IHCC-Based Experiments
IHCC has an isothermal test environment so that the temperature of the battery being tested stays the same. The isothermal boundary is always made by a sink with a fixed temperature that is in direct contact with the battery cells or by a chamber with a single temperature control point that lets heat move between the chamber well and the battery cells.
IHCCs come in two types that are often used in experiments. One is micro-calorimetry, which uses a sample cell and a reference cell placed in separate heat sinks. The other is a one-heat-sink design, which uses the Peltier effect or a power compensation method to control the sink temperature and measure the heat flux.
In short, calorimetry is the main tool used to study the thermal behavior of LIBs through experiments. Calorimeters can be made and set up in a certain way so that they can test large commercial, automotive batteries. It's also important to note that ARC has become a popular tool for thermal runaway tests on batteries because it works by self-heating and can be used in extreme test situations.

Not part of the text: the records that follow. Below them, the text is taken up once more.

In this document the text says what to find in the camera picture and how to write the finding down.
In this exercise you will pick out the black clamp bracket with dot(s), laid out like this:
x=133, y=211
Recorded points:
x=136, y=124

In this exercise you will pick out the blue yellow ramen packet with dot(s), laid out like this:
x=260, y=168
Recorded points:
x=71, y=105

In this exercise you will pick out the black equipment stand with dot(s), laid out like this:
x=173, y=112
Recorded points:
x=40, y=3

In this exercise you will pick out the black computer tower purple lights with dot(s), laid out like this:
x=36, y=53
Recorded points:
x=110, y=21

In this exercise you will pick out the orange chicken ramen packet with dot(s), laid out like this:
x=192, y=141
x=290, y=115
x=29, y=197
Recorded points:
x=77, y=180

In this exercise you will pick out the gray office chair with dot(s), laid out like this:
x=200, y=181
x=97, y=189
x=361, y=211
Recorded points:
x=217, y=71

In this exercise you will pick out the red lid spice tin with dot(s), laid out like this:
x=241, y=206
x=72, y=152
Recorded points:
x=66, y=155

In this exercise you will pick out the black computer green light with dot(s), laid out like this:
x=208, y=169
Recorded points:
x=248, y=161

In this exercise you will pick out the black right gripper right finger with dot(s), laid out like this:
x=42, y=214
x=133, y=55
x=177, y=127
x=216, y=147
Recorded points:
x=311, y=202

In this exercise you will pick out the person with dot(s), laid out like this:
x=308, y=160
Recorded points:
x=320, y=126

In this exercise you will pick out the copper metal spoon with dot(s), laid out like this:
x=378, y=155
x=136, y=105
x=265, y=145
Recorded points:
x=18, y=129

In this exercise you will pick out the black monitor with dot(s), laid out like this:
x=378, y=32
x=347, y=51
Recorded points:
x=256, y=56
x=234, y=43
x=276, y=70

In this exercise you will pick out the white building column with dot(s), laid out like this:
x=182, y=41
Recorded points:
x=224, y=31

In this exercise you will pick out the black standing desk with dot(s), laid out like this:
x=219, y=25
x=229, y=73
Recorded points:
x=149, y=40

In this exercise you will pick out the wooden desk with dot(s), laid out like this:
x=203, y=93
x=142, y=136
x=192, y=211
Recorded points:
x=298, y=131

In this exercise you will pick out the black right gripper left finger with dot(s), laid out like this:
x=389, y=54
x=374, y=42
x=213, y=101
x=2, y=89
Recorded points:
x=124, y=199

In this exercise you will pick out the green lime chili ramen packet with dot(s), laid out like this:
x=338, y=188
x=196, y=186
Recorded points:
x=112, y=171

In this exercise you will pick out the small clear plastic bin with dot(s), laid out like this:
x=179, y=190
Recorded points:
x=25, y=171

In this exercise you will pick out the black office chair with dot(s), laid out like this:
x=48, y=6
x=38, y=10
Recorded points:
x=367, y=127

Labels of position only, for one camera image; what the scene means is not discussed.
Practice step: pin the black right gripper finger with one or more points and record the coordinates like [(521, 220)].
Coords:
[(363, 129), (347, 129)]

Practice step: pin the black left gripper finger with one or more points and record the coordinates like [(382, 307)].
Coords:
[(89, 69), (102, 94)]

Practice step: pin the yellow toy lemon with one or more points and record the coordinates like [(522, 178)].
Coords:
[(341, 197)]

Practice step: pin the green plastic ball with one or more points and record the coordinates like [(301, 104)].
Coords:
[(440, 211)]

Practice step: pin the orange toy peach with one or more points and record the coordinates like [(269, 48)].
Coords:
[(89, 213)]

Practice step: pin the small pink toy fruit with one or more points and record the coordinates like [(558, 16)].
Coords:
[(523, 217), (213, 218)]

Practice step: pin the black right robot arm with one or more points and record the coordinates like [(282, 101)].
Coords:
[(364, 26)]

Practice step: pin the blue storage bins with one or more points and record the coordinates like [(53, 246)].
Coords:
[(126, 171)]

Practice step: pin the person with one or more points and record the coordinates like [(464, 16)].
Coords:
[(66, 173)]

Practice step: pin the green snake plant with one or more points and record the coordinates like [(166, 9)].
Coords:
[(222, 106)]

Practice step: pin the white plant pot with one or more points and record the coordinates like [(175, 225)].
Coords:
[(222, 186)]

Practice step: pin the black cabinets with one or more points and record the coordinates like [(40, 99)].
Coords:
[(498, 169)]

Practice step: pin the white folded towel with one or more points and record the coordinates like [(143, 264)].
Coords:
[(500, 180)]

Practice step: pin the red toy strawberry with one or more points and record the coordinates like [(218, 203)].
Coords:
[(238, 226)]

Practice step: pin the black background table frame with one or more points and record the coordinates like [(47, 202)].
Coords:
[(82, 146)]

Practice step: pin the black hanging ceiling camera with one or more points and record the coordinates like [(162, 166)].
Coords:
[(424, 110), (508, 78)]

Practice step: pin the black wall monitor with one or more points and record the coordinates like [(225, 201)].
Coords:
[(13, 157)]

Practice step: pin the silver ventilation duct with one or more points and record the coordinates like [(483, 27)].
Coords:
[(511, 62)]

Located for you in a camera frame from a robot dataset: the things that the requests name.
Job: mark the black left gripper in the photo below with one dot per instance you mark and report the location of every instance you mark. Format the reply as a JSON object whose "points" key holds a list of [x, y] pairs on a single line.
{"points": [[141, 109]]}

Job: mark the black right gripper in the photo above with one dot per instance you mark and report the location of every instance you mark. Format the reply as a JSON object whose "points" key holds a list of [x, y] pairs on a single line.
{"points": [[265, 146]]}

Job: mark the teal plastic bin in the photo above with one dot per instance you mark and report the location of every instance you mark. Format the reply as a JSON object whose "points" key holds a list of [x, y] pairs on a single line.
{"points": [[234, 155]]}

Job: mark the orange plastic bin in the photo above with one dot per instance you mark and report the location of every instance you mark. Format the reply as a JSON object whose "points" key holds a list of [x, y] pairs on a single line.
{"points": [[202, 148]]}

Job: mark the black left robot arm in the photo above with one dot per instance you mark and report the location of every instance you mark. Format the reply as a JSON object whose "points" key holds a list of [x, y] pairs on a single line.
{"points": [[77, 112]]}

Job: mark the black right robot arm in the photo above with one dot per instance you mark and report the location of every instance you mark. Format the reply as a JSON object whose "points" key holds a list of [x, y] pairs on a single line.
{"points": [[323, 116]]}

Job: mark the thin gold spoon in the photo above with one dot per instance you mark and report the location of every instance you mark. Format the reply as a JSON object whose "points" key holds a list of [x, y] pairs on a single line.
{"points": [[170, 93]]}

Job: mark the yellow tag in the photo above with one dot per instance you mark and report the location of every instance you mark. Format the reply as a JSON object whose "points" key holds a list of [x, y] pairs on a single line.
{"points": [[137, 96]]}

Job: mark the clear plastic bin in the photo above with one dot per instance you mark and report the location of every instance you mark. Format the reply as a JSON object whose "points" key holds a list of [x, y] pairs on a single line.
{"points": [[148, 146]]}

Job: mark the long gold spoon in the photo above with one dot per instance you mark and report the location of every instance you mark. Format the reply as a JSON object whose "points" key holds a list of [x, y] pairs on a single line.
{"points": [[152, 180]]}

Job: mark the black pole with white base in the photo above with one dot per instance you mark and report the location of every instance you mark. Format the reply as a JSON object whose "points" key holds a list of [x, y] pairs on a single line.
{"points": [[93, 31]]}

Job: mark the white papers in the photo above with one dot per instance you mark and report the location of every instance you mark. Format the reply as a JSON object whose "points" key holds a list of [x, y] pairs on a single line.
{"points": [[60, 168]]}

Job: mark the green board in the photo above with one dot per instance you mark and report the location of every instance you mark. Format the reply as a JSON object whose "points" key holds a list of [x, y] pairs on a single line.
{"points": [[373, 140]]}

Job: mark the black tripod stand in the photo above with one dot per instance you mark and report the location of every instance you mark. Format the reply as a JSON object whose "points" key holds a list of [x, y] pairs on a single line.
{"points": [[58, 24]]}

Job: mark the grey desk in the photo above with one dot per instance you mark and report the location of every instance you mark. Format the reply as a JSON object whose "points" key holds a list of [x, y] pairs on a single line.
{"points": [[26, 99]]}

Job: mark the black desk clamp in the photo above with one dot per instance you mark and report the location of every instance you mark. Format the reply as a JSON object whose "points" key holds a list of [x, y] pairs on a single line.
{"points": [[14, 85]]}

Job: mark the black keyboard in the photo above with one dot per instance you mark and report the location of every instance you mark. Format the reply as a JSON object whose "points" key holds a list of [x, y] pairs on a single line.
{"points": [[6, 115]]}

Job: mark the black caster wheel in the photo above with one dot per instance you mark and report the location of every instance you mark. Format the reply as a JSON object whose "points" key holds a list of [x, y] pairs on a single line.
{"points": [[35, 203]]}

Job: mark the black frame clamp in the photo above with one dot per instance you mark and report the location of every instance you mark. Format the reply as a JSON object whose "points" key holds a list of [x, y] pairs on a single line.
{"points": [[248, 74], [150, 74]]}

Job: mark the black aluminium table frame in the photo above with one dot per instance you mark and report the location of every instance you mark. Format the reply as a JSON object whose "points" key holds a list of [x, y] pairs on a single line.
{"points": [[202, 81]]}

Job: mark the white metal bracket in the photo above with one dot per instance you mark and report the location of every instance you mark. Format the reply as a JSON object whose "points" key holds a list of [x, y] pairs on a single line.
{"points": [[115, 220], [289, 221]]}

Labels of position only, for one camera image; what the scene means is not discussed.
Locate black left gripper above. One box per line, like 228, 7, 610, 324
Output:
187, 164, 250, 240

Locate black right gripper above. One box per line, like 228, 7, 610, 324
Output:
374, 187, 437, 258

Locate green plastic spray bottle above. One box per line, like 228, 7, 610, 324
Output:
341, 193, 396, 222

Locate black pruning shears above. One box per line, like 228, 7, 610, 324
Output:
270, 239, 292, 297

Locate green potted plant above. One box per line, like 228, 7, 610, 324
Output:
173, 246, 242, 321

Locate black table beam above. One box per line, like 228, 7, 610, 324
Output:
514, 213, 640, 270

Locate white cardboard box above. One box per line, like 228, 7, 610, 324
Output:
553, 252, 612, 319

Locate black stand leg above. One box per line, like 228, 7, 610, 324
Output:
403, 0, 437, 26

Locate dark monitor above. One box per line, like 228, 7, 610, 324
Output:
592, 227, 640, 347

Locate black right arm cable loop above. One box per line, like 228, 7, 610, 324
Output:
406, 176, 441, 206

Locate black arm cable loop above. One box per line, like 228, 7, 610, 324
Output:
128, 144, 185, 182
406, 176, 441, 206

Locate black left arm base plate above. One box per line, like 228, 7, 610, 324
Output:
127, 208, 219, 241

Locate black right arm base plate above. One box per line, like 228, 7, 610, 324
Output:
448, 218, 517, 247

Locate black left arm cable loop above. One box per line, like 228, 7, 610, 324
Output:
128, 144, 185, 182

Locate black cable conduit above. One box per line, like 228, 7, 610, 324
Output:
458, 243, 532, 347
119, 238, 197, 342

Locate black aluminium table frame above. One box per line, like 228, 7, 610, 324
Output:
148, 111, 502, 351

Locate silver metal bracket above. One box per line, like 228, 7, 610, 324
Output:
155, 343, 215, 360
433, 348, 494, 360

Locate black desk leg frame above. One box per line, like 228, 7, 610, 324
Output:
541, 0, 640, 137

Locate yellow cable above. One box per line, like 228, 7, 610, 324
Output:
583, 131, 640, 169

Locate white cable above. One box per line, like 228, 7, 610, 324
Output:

Summarizing with key points:
Some of the takeaways from the article are as follows:
- Due to their high energy density, lack of memory effect, longevity, and ease of design, LIBs have frequently been used as the primary power source for EVs.
- The LIBs in a vehicle, on the other hand, are constantly exposed to challenging working conditions like vibration and shock, and under extremely abusive conditions, they may also experience overcharge, overheat, short circuit, collision, or nail penetration.
- Thermal runaway is frequently brought on by mechanical, electrical, or heat abuses. Penetration and collision are the two most frequent forms of mechanical abuse.
- The most frequent form of electrical abuse is overcharging a device. The usual causes of heat abuse are high ambient temperatures and/or ineffective thermal control.
- The mechanism of heat production must be clarified, and the most recent findings on the modeling and testing of the complex thermal process must be introduced.
- Within a certain temperature range, calorimetry techniques are a simple way to measure temperature or heat flow. ARC and IHCC are two examples.
- By creating an adiabatic environment, ARC is a tool or method that can gauge how much heat an object emits.
- IHCCs have two varieties. One is micro-calorimetry, which makes use of reference and sample cells that are placed in different heat sinks.
- The other is a single-heat-sink design that measures heat flux and controls sink temperature using the Peltier effect or a power compensation technique.
- ARC's self-heating and extreme test capabilities make it a popular tool for thermal runaway tests on batteries.
This blog post is part of a full research article from IEEE Access.